• [What you are asked to do]: Please reproduce all of the data below exactly, leaving each picture out.

(Data segment Opens)

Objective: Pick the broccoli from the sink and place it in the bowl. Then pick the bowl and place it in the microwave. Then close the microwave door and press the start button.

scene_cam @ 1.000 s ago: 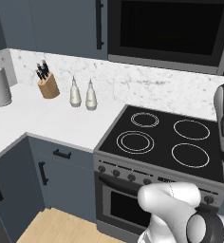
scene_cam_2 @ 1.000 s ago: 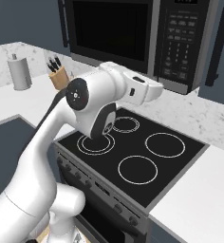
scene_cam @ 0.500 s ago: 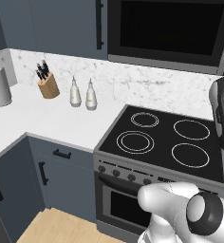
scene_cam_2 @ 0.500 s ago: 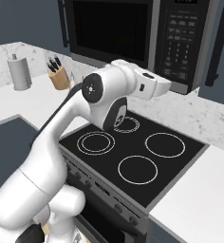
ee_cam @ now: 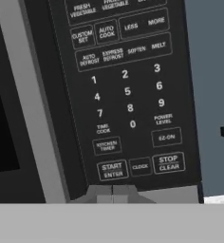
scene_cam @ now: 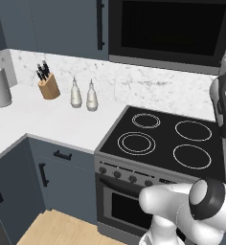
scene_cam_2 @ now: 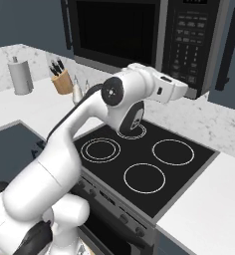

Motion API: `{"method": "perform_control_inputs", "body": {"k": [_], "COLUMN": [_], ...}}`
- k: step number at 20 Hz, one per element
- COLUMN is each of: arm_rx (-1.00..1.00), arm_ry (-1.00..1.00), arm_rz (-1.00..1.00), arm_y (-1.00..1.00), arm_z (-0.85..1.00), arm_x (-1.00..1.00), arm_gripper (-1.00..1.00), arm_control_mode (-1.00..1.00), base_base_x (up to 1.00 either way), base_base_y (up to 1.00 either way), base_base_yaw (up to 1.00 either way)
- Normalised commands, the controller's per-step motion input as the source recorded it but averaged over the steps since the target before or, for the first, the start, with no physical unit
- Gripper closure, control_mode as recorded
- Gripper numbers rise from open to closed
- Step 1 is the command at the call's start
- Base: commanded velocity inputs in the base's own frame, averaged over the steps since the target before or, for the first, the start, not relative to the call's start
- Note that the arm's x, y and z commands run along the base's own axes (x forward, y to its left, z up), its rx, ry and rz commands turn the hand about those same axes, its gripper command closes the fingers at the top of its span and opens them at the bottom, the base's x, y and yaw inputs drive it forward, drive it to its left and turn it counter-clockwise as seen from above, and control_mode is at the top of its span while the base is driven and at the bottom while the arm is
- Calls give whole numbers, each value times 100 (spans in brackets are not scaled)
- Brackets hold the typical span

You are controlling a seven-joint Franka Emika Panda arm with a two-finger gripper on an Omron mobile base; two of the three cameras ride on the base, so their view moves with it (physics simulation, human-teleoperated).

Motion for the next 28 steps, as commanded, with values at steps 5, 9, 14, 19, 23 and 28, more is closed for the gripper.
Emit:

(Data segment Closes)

• [Completed exercise]:
Objective: Pick the broccoli from the sink and place it in the bowl. Then pick the bowl and place it in the microwave. Then close the microwave door and press the start button.

scene_cam @ 1.000 s ago: 
scene_cam_2 @ 1.000 s ago: 
scene_cam @ 0.500 s ago: 
scene_cam_2 @ 0.500 s ago: 
ee_cam @ now: 
scene_cam @ now: 
scene_cam_2 @ now: 

Motion API: `{"method": "perform_control_inputs", "body": {"k": [_], "COLUMN": [_], ...}}`
- k: step number at 20 Hz, one per element
- COLUMN is each of: arm_rx (-1.00..1.00), arm_ry (-1.00..1.00), arm_rz (-1.00..1.00), arm_y (-1.00..1.00), arm_z (-0.85..1.00), arm_x (-1.00..1.00), arm_gripper (-1.00..1.00), arm_control_mode (-1.00..1.00), base_base_x (up to 1.00 either way), base_base_y (up to 1.00 either way), base_base_yaw (up to 1.00 either way)
- Normalised commands, the controller's per-step motion input as the source recorded it but averaged over the steps since the target before or, for the first, the start, with no physical unit
- Gripper closure, control_mode as recorded
- Gripper numbers rise from open to closed
- Step 1 is the command at the call's start
- Base: commanded velocity inputs in the base's own frame, averaged over the steps since the target before or, for the first, the start, not relative to the call's start
- Note that the arm's x, y and z commands run along the base's own axes (x forward, y to its left, z up), its rx, ry and rz commands turn the hand about those same axes, its gripper command closes the fingers at the top of its span and opens them at the bottom, the base's x, y and yaw inputs drive it forward, drive it to its left and turn it counter-clockwise as seen from above, and control_mode is at the top of its span while the base is driven and at the bottom while the arm is
- Calls give whole numbers, each value times 100 (spans in brackets are not scaled)
- Brackets hold the typical span

You are controlling a seven-joint Franka Emika Panda arm with a two-finger gripper on an Omron mobile base; two of the three cameras ride on the base, so their view moves with it (physics simulation, human-teleoperated).

Motion for the next 28 steps, as commanded, with values at steps 5, 9, 14, 19, 23 and 28, more is closed for the gripper.
Emit:

With the answer given, the exercise is closed.